- _What the task requires_: Exact copies of all entries are needed. Pictures are to be left out.

BEGIN

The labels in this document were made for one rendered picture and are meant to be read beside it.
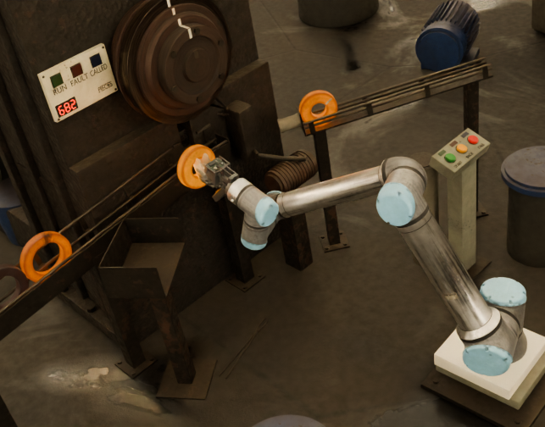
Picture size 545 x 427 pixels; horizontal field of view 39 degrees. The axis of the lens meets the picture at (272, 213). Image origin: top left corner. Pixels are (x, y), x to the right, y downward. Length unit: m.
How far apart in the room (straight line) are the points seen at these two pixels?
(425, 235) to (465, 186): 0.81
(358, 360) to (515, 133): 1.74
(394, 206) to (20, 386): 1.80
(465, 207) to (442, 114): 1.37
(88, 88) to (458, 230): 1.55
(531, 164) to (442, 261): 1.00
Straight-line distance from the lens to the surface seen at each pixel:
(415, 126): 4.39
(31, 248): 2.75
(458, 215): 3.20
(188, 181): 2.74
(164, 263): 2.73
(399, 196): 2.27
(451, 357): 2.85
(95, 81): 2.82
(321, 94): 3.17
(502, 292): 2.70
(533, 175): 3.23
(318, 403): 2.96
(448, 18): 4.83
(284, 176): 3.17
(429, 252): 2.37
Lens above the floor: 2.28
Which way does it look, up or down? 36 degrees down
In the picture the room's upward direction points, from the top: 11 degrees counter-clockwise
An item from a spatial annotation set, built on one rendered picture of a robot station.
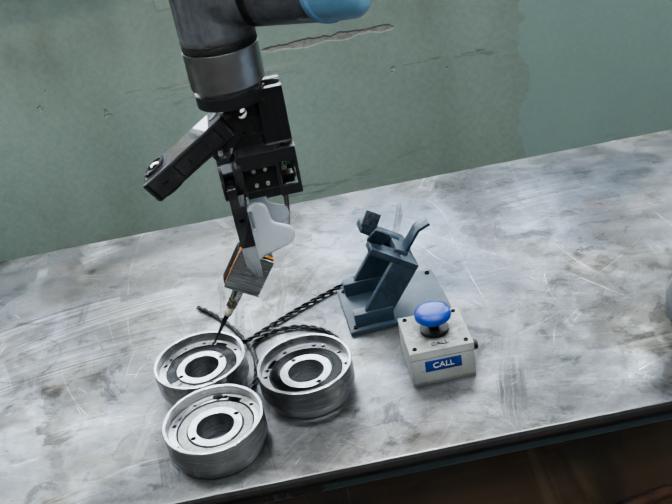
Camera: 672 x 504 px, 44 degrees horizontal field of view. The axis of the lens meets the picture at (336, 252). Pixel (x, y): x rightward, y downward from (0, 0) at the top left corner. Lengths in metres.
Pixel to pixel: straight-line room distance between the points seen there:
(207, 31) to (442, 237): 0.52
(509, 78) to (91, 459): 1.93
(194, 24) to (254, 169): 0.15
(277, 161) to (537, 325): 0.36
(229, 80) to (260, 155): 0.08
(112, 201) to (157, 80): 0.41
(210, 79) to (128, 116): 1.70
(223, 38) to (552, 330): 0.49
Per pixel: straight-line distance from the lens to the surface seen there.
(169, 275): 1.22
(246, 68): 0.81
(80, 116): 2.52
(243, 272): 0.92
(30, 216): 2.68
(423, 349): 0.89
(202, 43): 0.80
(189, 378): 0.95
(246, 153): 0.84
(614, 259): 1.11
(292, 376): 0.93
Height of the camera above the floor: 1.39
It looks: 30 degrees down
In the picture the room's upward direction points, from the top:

END

- _Result of this exercise_:
The labels in this document were made for one rendered picture and are meant to be read beside it.
Picture size 545 x 427 pixels; horizontal field of view 39 degrees. The axis of the lens meets the picture at (272, 213). Image origin: top left corner. Pixels are (x, y), x to the right, y downward. Length unit: m.
How far apart in the room (straight line) are the points seen at these two pixels?
(425, 235) to (465, 186): 0.81
(358, 360) to (515, 133): 1.74
(394, 206) to (20, 386): 1.80
(465, 207) to (442, 114): 1.37
(88, 88) to (458, 230): 1.55
(531, 164) to (442, 261): 1.00
Straight-line distance from the lens to the surface seen at each pixel:
(415, 126): 4.39
(31, 248): 2.75
(458, 215): 3.20
(188, 181): 2.74
(164, 263): 2.73
(399, 196): 2.27
(451, 357): 2.85
(95, 81): 2.82
(321, 94): 3.17
(502, 292): 2.70
(533, 175): 3.23
(318, 403): 2.96
(448, 18): 4.83
(284, 176): 3.17
(429, 252): 2.37
Lens above the floor: 2.28
Which way does it look, up or down? 36 degrees down
In the picture the room's upward direction points, from the top: 11 degrees counter-clockwise
An item from a spatial annotation set, built on one rendered picture of a robot station.
Camera: 672 x 504 px, 44 degrees horizontal field of view. The axis of the lens meets the picture at (336, 252). Pixel (x, y): x rightward, y downward from (0, 0) at the top left corner. Lengths in metres.
Pixel to pixel: straight-line room distance between the points seen there:
(207, 31) to (442, 237): 0.52
(509, 78) to (91, 459): 1.93
(194, 24) to (254, 169): 0.15
(277, 161) to (537, 325): 0.36
(229, 80) to (260, 155): 0.08
(112, 201) to (157, 80): 0.41
(210, 79) to (128, 116): 1.70
(223, 38) to (552, 330): 0.49
Per pixel: straight-line distance from the lens to the surface seen there.
(169, 275): 1.22
(246, 68): 0.81
(80, 116): 2.52
(243, 272): 0.92
(30, 216): 2.68
(423, 349): 0.89
(202, 43): 0.80
(189, 378): 0.95
(246, 153): 0.84
(614, 259): 1.11
(292, 376): 0.93
Height of the camera above the floor: 1.39
It looks: 30 degrees down
In the picture the room's upward direction points, from the top:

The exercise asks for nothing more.